The reply must consist of the entire listing, reproduced exactly.

◇ ◇ ◇ ◇

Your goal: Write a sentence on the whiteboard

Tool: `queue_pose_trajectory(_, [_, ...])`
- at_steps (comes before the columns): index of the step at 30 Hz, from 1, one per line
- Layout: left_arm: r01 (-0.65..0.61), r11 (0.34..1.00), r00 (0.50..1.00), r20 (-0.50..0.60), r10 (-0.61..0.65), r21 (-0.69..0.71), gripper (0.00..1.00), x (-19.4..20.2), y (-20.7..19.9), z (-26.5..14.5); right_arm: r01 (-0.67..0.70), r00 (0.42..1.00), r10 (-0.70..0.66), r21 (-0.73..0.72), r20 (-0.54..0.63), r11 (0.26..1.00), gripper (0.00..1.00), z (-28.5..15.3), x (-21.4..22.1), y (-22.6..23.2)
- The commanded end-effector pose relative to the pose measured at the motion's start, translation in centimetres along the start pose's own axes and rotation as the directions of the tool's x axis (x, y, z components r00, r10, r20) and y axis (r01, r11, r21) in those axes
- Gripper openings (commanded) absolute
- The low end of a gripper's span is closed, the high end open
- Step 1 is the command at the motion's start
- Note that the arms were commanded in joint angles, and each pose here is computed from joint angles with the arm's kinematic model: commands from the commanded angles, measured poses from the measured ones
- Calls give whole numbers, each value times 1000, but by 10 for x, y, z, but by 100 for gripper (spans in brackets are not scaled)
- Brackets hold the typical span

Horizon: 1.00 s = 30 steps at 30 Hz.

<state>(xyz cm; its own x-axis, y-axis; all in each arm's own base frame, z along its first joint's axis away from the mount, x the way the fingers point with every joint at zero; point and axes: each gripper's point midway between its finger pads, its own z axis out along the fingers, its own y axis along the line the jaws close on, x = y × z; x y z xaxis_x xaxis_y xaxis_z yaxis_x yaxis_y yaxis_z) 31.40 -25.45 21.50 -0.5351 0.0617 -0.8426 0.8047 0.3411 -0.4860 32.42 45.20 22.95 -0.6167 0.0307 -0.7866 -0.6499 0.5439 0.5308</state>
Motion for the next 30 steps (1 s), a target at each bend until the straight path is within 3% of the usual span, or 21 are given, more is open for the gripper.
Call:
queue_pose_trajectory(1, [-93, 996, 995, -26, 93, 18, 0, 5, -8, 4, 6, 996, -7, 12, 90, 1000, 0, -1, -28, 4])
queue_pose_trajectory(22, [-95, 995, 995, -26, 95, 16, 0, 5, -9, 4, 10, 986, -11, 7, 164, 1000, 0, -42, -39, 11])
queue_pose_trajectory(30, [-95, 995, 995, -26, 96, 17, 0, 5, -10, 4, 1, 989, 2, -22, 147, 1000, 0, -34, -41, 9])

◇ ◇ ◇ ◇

## SOLUTION FOR THIS PROBLEM:
Your goal: Write a sentence on the whiteboard

Tool: `queue_pose_trajectory(_, [_, ...])`
- at_steps (comes before the columns): index of the step at 30 Hz, from 1, one per line
- Layout: left_arm: r01 (-0.65..0.61), r11 (0.34..1.00), r00 (0.50..1.00), r20 (-0.50..0.60), r10 (-0.61..0.65), r21 (-0.69..0.71), gripper (0.00..1.00), x (-19.4..20.2), y (-20.7..19.9), z (-26.5..14.5); right_arm: r01 (-0.67..0.70), r00 (0.42..1.00), r10 (-0.70..0.66), r21 (-0.73..0.72), r20 (-0.54..0.63), r11 (0.26..1.00), gripper (0.00..1.00), z (-28.5..15.3), x (-21.4..22.1), y (-22.6..23.2)
- The commanded end-effector pose relative to the pose measured at the motion's start, translation in centimetres along the start pose's own axes and rotation as the directions of the tool's x axis (x, y, z components r00, r10, r20) and y axis (r01, r11, r21) in those axes
- Gripper openings (commanded) absolute
- The low end of a gripper's span is closed, the high end open
- Step 1 is the command at the motion's start
- Note that the arms were commanded in joint angles, and each pose here is computed from joint angles with the arm's kinematic model: commands from the commanded angles, measured poses from the measured ones
- Calls give whole numbers, each value times 1000, but by 10 for x, y, z, but by 100 for gripper (spans in brackets are not scaled)
- Brackets hold the typical span

Horizon: 1.00 s = 30 steps at 30 Hz.

<state>(xyz cm; its own x-axis, y-axis; all in each arm's own base frame, z along its first joint's axis away from the mount, x the way the fingers point with every joint at zero; point and axes: each gripper's point midway between its finger pads, its own z axis out along the fingers, its own y axis along the line the jaws close on, x = y × z; x y z xaxis_x xaxis_y xaxis_z yaxis_x yaxis_y yaxis_z) 31.40 -25.45 21.50 -0.5351 0.0617 -0.8426 0.8047 0.3411 -0.4860 32.42 45.20 22.95 -0.6167 0.0307 -0.7866 -0.6499 0.5439 0.5308</state>
Motion for the next 30 steps (1 s), a target at each bend until the straight path is within 3% of the usual span, or 21 are given, more is open for the gripper.
Call:
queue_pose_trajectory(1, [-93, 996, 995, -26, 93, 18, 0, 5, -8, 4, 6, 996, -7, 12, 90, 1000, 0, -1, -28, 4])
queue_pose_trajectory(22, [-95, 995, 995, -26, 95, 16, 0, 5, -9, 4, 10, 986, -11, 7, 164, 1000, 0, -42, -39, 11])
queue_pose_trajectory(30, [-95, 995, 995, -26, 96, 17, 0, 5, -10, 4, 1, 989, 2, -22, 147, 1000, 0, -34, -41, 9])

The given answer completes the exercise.